An Irish Sunday Dinner

Recipe Source:
The Best of Gourmet, 1989 Edition

The Editors of Gourmet, Condé Nast Books, Random House


Mussel and Parsley Soup
Lemon-Baked Chicken Breasts
Creamed Leeks
Irish Whiskey Carrots
Treacle Cake with Cinnamon Applesauce


Mussel and Parsley Soup

5 pounds mussels
1 cup dry white wine
1 cup minced onion
3 tablespoons unsalted butter
4 large egg yolks
1/2 cup milk
1/3 cup minced fresh parsley leaves
White pepper to taste
Fresh lemon juice to taste

Scrub the mussels well in several changes of water, scrape off the beards, and rinse the mussels. In a large kettle combine the mussels and the wine, bring the wine to a boil over high heat, and steam the mussels, covered, shaking the kettle occasionally, for 4 to 6 minutes, or until the shells have opened. Discard any unopened shells. Drain the mussels in a colander set over a bowl, reserving the liquid, and strain the reserved liquid through a
fine sieve lined with several layers of rinsed and squeezed cheesecloth into
a large measuring cup. Add enough water to the liquid to measure 4 cups
in all and reserve the mussel liquid mixture.
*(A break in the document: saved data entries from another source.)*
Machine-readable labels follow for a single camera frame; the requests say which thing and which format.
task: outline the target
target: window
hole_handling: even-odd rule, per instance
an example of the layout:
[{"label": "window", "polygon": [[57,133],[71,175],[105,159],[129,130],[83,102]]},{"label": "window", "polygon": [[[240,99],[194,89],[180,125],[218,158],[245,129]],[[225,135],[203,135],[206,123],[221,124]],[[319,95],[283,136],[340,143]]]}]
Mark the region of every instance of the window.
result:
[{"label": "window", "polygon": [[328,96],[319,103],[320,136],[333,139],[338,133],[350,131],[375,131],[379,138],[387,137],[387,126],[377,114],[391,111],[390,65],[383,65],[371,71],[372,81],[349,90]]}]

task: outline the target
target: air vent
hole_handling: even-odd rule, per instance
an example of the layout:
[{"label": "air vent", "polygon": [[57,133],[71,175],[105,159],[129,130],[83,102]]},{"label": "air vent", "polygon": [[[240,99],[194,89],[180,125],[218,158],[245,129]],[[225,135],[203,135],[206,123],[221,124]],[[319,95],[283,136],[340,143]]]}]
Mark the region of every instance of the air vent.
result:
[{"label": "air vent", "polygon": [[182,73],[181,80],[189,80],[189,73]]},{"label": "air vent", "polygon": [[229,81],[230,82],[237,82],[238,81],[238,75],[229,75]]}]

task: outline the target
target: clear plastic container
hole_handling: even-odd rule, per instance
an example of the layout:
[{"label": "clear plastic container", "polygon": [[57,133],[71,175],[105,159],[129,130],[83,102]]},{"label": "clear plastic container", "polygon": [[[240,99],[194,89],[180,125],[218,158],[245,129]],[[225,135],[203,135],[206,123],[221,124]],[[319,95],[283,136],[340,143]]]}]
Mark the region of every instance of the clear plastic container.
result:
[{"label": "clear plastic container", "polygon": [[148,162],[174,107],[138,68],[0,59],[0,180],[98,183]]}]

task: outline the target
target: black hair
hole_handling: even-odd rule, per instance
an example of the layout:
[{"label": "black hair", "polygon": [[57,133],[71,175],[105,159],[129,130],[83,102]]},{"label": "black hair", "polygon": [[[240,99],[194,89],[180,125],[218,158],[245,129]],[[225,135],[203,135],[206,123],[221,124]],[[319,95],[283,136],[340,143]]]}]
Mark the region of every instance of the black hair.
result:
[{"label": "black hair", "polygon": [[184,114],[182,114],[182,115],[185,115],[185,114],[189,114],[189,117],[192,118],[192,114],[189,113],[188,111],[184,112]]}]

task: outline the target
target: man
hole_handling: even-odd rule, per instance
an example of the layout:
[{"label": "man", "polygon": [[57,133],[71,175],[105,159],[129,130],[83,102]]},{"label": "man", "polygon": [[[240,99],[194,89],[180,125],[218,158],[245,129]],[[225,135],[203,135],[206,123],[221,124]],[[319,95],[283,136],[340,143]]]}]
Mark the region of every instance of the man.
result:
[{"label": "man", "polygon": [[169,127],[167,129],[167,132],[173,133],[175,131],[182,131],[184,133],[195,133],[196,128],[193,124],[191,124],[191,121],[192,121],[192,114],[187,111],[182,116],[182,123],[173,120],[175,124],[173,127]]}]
Remove the mussels from the shells, discarding all but 8 of the shells, and pull off the mantles (the tough black rims) from the tops of the mussels.
In a large saucepan cook the onion in the butter over moderately low heat, stirring, until it is softened. Add the reserved mussel liquid mixture, bring
the mixture to a boil, and simmer the mussel broth for 20 minutes.
In a bowl whisk together the yolks and the milk, add about 1 cup of the mussel broth in a stream, whisking, and transfer the mixture to the pan, whisking. Add the parsley, the white pepper, and the lemon juice and
cook the soup over low heat, stirring, for 5 minutes, but do not let it boil.
Stir in the mussels, divide the soup among 4 bowls, and garnish each
serving with 2 of the shells if desired. Makes about 5 cups, serving 4.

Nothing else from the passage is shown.